• GOAL OF THE EXERCISE
Restate the data below, keeping every line the same.
*** Opening DATA EXCERPT ***
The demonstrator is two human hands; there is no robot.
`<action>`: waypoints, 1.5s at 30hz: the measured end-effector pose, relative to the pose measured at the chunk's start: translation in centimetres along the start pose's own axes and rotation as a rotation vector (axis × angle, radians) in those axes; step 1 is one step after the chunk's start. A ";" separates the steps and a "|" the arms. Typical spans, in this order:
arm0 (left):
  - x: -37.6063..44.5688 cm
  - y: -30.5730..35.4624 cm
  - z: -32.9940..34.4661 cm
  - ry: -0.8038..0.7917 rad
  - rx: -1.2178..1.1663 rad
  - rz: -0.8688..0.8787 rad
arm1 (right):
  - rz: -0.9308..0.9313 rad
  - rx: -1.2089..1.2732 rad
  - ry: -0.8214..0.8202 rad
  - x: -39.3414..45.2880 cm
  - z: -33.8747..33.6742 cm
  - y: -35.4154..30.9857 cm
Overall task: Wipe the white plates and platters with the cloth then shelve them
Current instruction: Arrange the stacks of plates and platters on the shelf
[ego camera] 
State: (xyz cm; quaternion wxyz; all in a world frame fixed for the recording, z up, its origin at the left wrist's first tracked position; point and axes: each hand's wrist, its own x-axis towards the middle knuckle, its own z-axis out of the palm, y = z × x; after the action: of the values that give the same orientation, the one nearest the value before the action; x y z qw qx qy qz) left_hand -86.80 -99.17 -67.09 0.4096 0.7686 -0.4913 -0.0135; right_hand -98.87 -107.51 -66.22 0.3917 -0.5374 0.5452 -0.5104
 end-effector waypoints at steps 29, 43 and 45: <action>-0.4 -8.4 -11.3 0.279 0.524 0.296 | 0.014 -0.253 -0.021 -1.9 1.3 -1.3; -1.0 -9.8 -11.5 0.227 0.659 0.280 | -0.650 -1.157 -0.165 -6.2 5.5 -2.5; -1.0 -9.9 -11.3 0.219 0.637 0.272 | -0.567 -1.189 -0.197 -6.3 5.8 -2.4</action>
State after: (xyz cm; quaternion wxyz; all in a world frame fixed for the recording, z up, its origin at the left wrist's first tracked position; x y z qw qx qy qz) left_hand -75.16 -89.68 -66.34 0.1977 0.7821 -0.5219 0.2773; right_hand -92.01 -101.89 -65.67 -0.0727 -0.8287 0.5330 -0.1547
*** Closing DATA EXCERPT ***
• RESPONSE AREA
The demonstrator is two human hands; there is no robot.
`<action>`: waypoints, 1.5s at 30hz: the measured end-effector pose, relative to the pose measured at the chunk's start: translation in centimetres along the start pose's own axes and rotation as a rotation vector (axis × angle, radians) in those axes; step 1 is one step after the chunk's start. A ";" separates the steps and a "|" the arms. Typical spans, in this order:
arm0 (left):
  - x: -37.6063..44.5688 cm
  - y: -30.5730..35.4624 cm
  - z: -32.9940..34.4661 cm
  - ry: -0.8038..0.7917 rad
  - rx: -1.2178..1.1663 rad
  - rz: -0.8688..0.8787 rad
arm1 (right):
  - rz: -0.9308..0.9313 rad
  - rx: -1.2089..1.2732 rad
  - ry: -0.8214..0.8202 rad
  - x: -39.3414..45.2880 cm
  - z: -33.8747..33.6742 cm
  - y: -35.4154..30.9857 cm
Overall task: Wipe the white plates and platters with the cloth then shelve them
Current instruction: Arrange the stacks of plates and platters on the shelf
[ego camera] 
State: (xyz cm; quaternion wxyz; all in a world frame fixed for the recording, z up, its origin at the left wrist's first tracked position; point and axes: each hand's wrist, its own x-axis towards the middle knuckle, its own z-axis out of the palm, y = z × x; after the action: of the values that give the same orientation, the one nearest the value before the action; x y z qw qx qy qz) left_hand -86.80 -99.17 -67.09 0.4096 0.7686 -0.4913 -0.0135; right_hand -98.87 -107.51 -66.22 0.3917 -0.5374 0.5452 -0.5104
 end-effector waypoints at steps 29, 43 and 45: <action>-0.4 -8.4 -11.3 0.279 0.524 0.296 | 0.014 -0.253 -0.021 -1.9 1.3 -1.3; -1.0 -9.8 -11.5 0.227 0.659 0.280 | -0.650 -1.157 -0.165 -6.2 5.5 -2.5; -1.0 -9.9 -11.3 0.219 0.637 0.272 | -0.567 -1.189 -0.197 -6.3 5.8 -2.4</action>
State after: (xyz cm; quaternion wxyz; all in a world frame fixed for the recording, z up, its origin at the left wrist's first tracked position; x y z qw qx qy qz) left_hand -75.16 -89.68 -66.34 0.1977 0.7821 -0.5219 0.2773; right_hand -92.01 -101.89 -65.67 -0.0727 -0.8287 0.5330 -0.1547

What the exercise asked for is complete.